Current global efforts to reduce CO2 emissions aim to incentivize utility and industrial plant operators to build renewable and low-carbon intensity generation assets. With operators looking for the most cost effective power generation possibility, the use of renewable energy sources in existing assets or new hybrid plants is appealing. Renewable energy technologies, such as concentrated solar power (CSP), progressed significantly in the past decade in regard to efficiency and cost. However, when making investment decisions without including external costs for fossil fuels or government incentives for renewable electricity, the current economic climate favors natural gas-fired open cycle gas turbines (OCGT) and combined cycle gas turbines (CCGT) plants when compared to concentrated solar power installations.

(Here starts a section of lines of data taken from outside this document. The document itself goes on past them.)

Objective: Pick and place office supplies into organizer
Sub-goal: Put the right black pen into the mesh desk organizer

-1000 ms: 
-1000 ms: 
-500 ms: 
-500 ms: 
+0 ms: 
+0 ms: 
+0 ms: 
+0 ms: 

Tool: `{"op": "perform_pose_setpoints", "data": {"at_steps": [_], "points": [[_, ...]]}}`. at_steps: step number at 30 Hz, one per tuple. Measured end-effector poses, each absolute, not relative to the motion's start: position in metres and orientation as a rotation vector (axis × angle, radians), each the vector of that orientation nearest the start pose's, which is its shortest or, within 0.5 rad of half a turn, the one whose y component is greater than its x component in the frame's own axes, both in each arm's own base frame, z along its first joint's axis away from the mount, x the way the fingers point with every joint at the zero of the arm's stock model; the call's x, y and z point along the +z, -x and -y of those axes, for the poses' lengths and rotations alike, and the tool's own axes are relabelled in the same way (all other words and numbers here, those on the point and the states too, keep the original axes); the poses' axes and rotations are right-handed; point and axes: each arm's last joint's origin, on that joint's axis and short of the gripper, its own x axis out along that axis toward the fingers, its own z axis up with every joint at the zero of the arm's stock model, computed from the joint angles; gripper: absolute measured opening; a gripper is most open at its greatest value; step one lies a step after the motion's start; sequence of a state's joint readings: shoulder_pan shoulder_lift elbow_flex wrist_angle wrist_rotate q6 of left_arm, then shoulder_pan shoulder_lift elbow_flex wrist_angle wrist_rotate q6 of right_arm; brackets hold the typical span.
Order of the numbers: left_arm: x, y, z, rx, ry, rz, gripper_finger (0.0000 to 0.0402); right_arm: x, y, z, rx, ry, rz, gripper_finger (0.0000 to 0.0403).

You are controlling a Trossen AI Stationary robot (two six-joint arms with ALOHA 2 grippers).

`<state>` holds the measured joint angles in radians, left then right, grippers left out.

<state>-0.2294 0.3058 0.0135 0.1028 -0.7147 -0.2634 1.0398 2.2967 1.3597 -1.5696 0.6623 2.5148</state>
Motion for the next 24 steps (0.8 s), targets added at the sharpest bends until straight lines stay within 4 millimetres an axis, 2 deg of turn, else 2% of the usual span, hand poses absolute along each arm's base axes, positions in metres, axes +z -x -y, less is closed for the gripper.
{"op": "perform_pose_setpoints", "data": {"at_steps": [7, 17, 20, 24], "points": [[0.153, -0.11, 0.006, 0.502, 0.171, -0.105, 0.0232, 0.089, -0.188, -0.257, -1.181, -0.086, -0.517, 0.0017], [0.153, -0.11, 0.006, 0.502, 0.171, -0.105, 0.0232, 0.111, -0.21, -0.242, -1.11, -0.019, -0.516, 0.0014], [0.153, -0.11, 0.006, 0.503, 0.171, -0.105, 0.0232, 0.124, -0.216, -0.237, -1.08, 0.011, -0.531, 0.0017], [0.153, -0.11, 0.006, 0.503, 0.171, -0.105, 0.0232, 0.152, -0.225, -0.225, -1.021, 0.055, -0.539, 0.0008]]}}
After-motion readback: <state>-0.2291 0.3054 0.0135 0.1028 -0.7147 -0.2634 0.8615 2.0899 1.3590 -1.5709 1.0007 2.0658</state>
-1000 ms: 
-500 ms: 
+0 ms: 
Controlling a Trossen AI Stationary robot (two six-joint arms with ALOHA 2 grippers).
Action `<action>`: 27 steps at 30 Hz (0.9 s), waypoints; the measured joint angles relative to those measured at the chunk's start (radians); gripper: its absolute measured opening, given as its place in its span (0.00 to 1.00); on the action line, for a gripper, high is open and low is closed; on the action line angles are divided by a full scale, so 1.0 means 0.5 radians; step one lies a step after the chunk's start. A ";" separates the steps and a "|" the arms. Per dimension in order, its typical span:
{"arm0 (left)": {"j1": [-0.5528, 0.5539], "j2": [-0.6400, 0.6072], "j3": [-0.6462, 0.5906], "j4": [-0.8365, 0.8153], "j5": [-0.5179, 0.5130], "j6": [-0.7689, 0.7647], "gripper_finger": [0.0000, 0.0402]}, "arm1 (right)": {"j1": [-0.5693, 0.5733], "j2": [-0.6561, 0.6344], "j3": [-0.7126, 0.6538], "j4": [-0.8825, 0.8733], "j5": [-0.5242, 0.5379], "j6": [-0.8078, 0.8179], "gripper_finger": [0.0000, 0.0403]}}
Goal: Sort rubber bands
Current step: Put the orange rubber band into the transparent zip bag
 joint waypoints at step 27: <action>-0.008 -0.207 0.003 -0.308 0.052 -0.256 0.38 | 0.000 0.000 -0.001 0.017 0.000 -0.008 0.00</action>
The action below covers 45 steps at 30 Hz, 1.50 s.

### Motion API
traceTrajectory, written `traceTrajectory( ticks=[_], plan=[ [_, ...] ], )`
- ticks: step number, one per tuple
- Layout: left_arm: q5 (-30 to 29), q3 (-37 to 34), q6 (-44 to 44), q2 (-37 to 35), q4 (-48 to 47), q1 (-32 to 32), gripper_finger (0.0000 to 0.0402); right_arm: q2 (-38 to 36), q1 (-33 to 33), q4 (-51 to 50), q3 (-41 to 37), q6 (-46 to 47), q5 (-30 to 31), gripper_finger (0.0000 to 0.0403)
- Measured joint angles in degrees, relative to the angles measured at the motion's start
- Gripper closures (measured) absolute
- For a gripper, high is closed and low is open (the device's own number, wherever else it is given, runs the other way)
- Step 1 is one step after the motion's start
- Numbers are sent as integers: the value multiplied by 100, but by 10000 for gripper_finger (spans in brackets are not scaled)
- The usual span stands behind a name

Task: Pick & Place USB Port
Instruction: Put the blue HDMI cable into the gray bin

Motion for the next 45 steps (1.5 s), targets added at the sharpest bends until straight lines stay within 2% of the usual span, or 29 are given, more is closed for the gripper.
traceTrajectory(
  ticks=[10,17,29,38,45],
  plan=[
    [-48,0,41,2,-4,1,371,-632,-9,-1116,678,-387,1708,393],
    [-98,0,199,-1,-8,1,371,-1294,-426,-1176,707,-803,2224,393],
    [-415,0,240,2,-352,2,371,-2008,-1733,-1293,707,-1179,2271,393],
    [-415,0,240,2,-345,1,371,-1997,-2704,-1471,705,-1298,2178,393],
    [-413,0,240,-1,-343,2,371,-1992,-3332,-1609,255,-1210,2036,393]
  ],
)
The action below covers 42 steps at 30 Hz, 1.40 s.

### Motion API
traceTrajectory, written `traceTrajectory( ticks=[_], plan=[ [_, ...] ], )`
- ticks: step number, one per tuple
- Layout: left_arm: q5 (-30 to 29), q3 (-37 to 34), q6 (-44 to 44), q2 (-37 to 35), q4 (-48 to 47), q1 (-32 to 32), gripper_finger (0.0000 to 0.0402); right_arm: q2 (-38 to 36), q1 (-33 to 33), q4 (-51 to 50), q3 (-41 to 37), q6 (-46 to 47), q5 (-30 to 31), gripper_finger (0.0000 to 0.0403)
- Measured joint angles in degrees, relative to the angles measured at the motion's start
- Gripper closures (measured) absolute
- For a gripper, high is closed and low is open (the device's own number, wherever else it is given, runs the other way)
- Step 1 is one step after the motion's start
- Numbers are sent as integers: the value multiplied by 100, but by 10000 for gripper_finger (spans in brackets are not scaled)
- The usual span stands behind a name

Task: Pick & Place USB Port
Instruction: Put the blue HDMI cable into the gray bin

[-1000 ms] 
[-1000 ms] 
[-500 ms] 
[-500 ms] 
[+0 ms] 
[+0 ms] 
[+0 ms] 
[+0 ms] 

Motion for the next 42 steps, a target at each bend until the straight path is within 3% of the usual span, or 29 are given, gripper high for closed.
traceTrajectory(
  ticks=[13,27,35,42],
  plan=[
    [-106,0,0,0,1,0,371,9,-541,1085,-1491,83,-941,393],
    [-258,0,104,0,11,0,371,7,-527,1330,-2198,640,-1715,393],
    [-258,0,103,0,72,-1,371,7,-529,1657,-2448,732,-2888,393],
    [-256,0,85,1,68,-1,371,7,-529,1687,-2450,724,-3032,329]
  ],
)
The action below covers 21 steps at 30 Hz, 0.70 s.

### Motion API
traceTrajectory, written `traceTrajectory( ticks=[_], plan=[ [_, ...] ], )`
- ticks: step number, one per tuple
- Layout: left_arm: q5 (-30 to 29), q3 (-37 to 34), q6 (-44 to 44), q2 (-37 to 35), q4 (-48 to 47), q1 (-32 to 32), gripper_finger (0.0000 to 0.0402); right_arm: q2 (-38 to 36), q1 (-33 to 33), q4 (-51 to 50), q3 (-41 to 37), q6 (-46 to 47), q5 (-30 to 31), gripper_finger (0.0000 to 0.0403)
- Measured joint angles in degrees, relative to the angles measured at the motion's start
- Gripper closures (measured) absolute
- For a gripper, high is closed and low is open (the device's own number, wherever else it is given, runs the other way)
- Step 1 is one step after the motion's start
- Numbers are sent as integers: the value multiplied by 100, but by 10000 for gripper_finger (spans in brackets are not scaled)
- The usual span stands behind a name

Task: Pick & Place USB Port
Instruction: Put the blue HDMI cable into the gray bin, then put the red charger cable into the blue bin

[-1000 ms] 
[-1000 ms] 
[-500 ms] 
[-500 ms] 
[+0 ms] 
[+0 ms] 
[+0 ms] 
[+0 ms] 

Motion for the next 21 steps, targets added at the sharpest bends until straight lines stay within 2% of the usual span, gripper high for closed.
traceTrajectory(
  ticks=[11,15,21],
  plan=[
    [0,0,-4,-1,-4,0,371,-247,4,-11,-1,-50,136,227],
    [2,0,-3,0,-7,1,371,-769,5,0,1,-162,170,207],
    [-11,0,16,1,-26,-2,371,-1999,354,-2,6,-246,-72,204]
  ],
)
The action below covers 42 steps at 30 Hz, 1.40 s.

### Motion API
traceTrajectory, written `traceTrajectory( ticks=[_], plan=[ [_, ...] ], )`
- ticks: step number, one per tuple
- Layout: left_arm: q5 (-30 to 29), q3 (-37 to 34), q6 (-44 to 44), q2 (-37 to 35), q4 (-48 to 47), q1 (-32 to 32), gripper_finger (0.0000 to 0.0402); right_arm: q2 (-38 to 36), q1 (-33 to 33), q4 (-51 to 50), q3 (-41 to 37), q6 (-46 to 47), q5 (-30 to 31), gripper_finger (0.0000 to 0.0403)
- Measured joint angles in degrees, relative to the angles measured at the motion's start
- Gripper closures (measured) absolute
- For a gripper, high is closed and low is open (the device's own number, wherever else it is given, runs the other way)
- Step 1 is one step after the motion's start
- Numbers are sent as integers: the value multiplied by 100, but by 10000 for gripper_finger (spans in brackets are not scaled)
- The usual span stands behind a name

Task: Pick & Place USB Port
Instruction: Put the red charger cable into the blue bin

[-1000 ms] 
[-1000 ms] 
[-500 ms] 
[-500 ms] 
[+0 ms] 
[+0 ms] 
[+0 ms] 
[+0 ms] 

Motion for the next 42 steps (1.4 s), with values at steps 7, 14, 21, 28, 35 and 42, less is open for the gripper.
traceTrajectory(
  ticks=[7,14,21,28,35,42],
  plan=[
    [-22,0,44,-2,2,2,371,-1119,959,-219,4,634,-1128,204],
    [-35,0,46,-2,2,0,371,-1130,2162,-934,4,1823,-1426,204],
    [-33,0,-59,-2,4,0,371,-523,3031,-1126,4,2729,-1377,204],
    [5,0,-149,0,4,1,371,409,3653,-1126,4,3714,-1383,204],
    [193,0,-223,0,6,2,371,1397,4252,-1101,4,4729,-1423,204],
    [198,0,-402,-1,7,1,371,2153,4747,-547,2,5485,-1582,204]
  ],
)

To lower the specific investment of CSP systems and prepare for rising natural gas prices in the future, existing OCGT and CCGT plants could be retrofitted and new plants designed with a CSP component. This would create environmental benefits, such as carbon intensity reduction, as well as economic benefits, such as lower investment CSP installations and renewable energy certificates.
Of particular interest is the retrofit of solar towers to reduce cost and allow independent operation of CCGT and CSP component. Current ISCC plants use parabolic trough systems with thermal oil to boost the steam output of the CCGT's heat recovery steam generator (HRSG). This is a well-established concept, but limits the CSP contribution and requires both plants to operate simultaneously.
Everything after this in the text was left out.